GOVERNOR ALEJANDRO GARCIA PADILLA: La situación es en extremo difícil

CHRIS BURY: In June, Puerto Rico’s Governor, Alejandro Garcia Padilla, made a stunning announcement, appearing on television to say, quote, “The public debt… is unpayable.” And pledged to come up with a plan by the end of August.

Puerto Rico is in a bind. The White House has flatly rejected any kind of federal bailout. And the territory does not have access to the U.S. bankruptcy courts. So Puerto Rico has begun to default on some of its massive debt — the first such failure to pay by an American state or territory since the Great Depression.

CHRIS BURY: Do you think this will give Puerto Rico a black eye, that it will be seen as Greece?

DEL. PEDRO PIERLUISI: It’s happening already. And I hate it. Puerto Rico’s not Greece. Puerto Rico’s not a foreign country.

CHRIS BURY: Pedro Pierluisi is Puerto Rico’s non-voting Representative to Congress.

CHRIS BURY: Why is Puerto Rico defaulting on its debt?

DEL. PEDRO PIERLUISI: Well, first, it shouldn’t be defaulting. But the truth is we piled up quite a bit of debt — and I’m talking about 18 government entities which issued bonds — for decades.

CHRIS BURY: Some of those bonds are guaranteed by the Puerto Rican Constitution.  But others, such as those issued by the government-owned electric power authority, are not. Congressman Pierluisi has introduced a bill to allow those agencies to apply for Chapter 9 bankruptcy protection, just like they can in the states. It would let Puerto Rican owned entities and cities do what Detroit did: Restructure debts with all their creditors at the same time; wipe the slate clean.

DEL. PEDRO PIERLUISI: We need Chapter 9, because when you need to reorganize an entity, adjust its debts, the only way to do it in the U.S. in an orderly, legal fashion is under the protection of a federal bankruptcy court. We cannot. It’s unfair.
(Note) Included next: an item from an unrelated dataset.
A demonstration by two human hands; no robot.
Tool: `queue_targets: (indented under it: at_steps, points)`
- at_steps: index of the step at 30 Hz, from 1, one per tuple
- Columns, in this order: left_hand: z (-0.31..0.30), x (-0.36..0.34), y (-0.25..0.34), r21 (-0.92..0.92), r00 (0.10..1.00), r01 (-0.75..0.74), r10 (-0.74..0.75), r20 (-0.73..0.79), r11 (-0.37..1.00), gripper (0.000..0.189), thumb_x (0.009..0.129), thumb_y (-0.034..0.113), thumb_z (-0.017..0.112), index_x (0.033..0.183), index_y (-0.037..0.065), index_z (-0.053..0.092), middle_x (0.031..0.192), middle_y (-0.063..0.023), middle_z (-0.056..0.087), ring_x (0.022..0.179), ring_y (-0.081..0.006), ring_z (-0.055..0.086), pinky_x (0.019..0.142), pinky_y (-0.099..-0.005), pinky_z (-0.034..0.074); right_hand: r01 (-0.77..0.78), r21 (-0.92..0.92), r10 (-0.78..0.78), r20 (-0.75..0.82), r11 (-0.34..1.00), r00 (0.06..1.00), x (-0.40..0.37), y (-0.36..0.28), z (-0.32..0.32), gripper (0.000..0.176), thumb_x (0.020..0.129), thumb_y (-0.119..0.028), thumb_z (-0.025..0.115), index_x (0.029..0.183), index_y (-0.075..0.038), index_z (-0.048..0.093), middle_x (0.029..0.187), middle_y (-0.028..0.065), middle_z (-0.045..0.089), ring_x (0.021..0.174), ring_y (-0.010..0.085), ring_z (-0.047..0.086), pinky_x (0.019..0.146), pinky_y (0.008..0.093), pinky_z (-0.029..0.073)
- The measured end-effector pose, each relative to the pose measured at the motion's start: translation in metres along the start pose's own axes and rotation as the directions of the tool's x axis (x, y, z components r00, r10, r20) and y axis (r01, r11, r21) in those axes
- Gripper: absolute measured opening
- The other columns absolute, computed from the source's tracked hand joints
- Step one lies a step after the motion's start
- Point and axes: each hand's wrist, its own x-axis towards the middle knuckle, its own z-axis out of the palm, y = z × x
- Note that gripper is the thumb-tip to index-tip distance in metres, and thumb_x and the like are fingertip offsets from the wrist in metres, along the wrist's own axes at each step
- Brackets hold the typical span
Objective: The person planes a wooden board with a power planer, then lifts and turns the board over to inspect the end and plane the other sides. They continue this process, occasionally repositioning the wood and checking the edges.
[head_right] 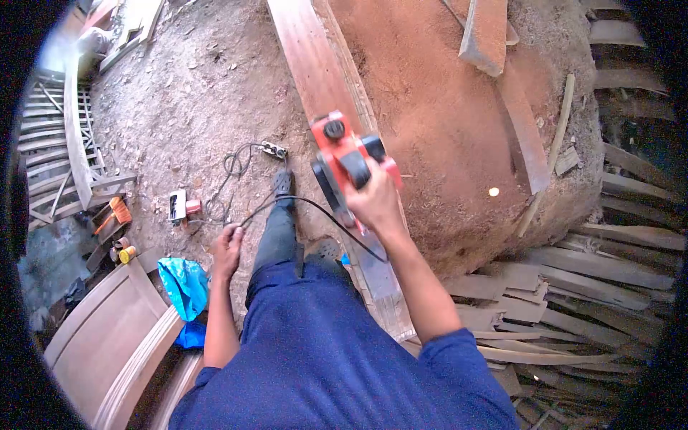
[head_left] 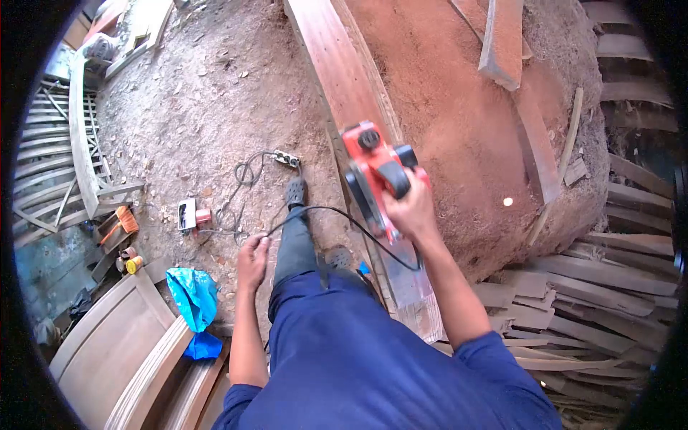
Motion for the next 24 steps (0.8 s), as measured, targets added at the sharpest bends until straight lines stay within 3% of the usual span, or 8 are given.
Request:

CHRIS BURY: The bonds were popular with investors, because they are tax-free, pay a high yield, and some have that guarantee in Puerto Rico’s Constitution. It’s estimated that Puerto Rico residents own about a third of the bonds. American investors, individually and through mutual funds, own billions as well. And hedge funds have also scooped up a big chunk… often at bargain prices.
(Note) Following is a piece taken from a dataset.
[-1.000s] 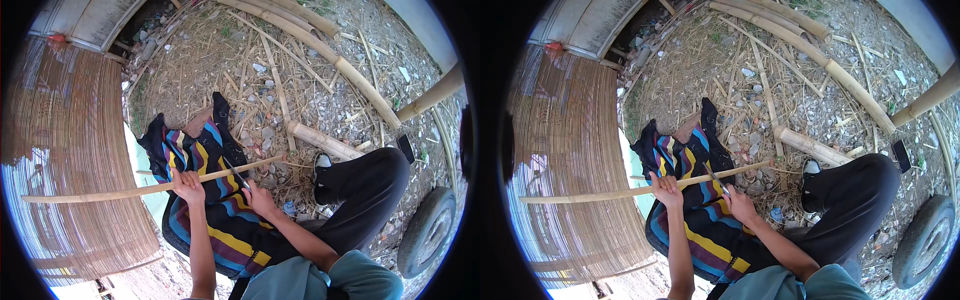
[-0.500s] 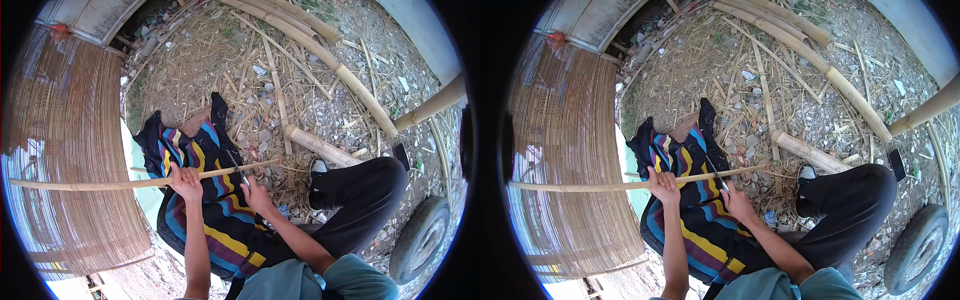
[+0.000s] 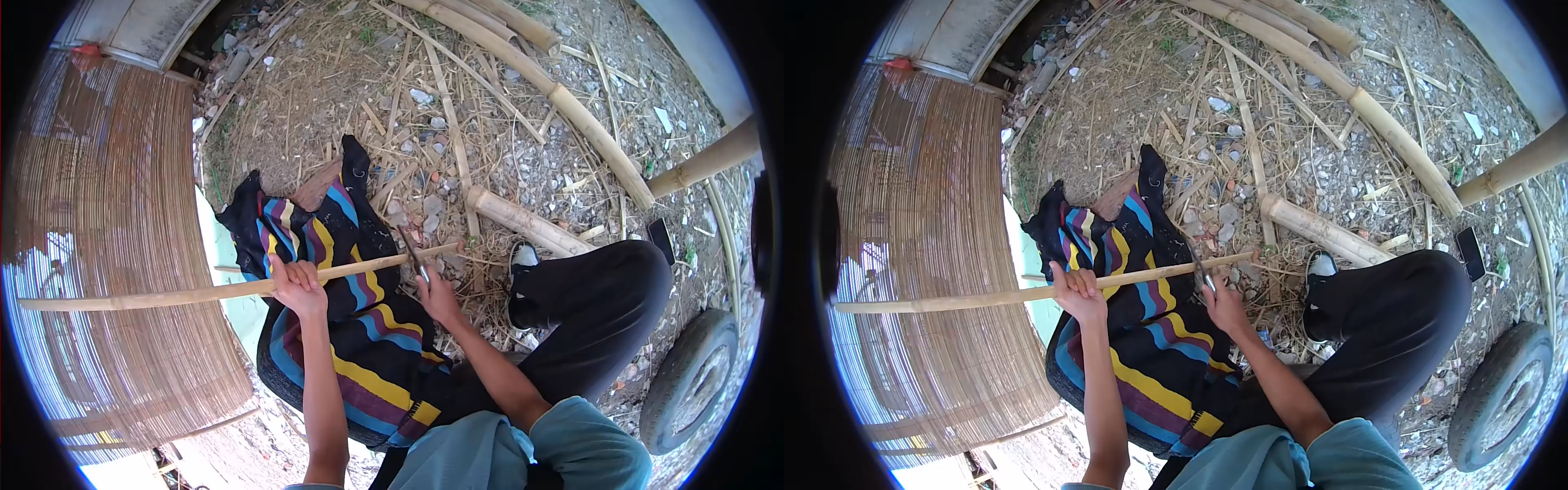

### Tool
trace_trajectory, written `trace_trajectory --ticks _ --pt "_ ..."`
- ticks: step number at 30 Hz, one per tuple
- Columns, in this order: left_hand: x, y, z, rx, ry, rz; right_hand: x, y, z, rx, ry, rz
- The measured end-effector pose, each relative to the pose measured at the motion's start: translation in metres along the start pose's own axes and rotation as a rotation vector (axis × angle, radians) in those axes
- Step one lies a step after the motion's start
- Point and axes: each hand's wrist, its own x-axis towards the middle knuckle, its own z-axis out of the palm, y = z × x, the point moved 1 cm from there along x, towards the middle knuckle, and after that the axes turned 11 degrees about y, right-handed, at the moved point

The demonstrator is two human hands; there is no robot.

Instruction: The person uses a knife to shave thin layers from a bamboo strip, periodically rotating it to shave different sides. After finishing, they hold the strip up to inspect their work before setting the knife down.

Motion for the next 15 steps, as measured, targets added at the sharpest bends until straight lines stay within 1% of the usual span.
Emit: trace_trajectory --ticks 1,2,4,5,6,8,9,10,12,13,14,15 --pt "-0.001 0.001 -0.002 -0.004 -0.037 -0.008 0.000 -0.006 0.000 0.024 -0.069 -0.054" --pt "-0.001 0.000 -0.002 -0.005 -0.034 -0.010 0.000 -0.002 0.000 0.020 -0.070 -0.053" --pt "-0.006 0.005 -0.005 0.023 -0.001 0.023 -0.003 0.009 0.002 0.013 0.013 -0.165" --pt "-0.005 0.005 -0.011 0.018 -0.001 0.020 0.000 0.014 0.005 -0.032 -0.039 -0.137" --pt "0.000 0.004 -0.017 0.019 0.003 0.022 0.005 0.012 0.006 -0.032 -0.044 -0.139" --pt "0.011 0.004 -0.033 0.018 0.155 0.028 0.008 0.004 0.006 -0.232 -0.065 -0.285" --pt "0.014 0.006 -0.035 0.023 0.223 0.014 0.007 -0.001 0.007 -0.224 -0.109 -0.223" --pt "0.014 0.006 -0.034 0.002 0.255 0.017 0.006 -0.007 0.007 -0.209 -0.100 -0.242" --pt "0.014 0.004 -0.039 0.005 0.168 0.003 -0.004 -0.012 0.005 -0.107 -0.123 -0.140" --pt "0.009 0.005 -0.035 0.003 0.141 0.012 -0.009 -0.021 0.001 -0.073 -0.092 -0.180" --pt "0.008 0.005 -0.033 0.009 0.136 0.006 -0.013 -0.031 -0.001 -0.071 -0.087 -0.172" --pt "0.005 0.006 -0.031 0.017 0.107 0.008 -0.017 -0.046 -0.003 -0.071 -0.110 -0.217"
Economist Arturo Porzecanski, a professor at American University, spent three nearly decades on Wall Street.

ARTURO PORZECANSKI: Passage of the bill would be correctly perceived as rewriting the rules retroactively and I think it would be a terrible precedent for the municipal bond market.

CHRIS BURY: He opposes bankruptcy because he says that would make it harder in the future for Puerto Rico to borrow money in the bond markets.

ARTURO PORZECANSKI: That is where the money is. It’s not in Puerto Rico’s banks, it’s not in the pockets of the people of Puerto Rico. They have to come out elegantly from this crisis in order to resume normal financing.

JOSH EARNEST, WHITE HOUSE PRESS SECRETARY: We believe Puerto Rico needs an orderly process to restructure its unsustainable liabilities

CHRIS BURY: the Obama Administration has indicated it supports Congress giving Puerto Rico the same access to federal bankruptcy courts. So have some presidential candidates, perhaps with an eye on Florida where nearly a million Puerto Ricans now live.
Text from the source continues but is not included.